D'abord, le projet de loi permet d'élargir la définition d'actes répréhensibles. Par exemple, dans la Loi originale, il était question de cas grave de malversation. Qu'est-ce que « grave » veut dire? C'est un peu flou, parce que cela peut changer d'une personne à l'autre. Par exemple, pour moi, voler un œuf, c'est voler un bœuf. Cela veut dire que, peu importe la malversation qui est faite, qu'elle soit considérée comme petite ou grande, c'est une malversation. C'est grave pour moi. Or, la Loi ne précisait pas ce que le mot « grave » voulait exactement dire. Le mot « grave » sera donc enlevé. Si on voit une malversation, c'en est une et on gère la situation. Il n'y a pas de petites ou de grandes malversations. Je ne sais pas si tout le monde pense comme moi, mais j'espère que oui.
On ajoute également la notion d'ingérence politique. Ensuite, il y a une incongruité, parce que, dans le cas d'un événement majeur, le ministère doit enquêter sur lui-même selon la Loi actuelle. Le projet de loi va modifier cela. Je trouve que c'est une incongruité, parce que si une personne dans la société de nos jours fait un acte répréhensible, ce n'est pas elle qui enquêtera sur son propre acte. C'est la police qui va le faire. On demande au ministère d'enquêter sur lui-même. J'ai un peu de difficulté avec cela. Le projet de loi corrige cela.
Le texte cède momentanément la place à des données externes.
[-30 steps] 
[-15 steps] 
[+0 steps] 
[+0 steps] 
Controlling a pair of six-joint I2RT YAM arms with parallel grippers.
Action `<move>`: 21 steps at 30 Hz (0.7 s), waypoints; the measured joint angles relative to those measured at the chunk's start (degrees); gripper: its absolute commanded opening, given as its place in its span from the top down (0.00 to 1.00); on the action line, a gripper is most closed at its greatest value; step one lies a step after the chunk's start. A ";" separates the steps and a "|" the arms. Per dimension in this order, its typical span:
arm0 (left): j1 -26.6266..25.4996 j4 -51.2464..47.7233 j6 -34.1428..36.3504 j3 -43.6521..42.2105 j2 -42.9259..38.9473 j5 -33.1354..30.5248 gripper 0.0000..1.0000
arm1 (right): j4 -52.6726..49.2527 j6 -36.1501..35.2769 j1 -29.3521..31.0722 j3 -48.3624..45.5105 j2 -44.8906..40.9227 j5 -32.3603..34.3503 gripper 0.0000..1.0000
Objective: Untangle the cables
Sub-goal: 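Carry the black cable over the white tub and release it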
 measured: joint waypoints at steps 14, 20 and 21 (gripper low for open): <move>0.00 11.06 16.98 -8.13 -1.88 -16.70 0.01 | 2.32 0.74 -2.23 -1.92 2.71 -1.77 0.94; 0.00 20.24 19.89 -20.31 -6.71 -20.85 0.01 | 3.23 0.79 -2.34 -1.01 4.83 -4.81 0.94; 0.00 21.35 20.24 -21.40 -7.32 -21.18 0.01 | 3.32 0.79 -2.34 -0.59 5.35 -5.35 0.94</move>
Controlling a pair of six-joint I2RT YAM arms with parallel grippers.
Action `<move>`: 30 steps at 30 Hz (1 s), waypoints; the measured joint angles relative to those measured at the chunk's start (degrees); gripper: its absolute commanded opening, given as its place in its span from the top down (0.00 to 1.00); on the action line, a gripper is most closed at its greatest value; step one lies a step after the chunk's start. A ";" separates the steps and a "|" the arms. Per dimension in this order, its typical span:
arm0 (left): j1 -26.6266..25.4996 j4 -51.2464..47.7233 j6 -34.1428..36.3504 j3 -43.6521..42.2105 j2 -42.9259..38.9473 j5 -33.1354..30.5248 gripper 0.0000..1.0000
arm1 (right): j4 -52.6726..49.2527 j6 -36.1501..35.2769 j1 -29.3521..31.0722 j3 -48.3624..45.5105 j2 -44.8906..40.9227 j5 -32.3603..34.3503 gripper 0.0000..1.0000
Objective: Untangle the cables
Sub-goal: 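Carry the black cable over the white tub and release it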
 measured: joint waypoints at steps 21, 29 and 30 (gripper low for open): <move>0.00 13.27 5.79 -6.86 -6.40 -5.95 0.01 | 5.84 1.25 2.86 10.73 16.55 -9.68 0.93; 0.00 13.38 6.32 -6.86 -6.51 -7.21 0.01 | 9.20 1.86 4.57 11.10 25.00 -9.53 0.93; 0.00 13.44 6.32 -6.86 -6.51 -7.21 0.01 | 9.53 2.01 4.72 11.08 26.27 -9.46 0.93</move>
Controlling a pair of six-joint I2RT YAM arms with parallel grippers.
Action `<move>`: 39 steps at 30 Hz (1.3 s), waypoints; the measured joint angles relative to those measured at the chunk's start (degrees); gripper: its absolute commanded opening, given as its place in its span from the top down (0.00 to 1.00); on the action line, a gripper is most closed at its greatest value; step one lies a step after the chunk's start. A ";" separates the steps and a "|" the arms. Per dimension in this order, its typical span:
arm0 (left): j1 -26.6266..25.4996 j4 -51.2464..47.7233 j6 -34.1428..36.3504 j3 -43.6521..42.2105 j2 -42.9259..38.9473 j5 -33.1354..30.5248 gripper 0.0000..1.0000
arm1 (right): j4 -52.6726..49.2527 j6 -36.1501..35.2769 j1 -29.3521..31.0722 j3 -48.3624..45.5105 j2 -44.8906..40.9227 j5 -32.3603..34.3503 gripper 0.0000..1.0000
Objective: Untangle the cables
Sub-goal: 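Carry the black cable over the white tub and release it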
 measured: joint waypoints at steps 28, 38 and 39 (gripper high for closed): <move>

En conclusion, pour rétablir la confiance de la population envers l'État et ses fonctionnaires, cet État et ces fonctionnaires doivent être exemplaires. Pour qu'ils le soient, il faut que les gens qui y travaillent se sentent eux-mêmes suffisamment en confiance pour dénoncer tout acte qu'ils jugent répréhensible et qu'il y ait de vraies conséquences, une vraie suite à ces dénonciations, pas seulement pour les fonctionnaires, mais aussi pour les contractuels et les anciens fonctionnaires qui se sont parfois tus très longtemps.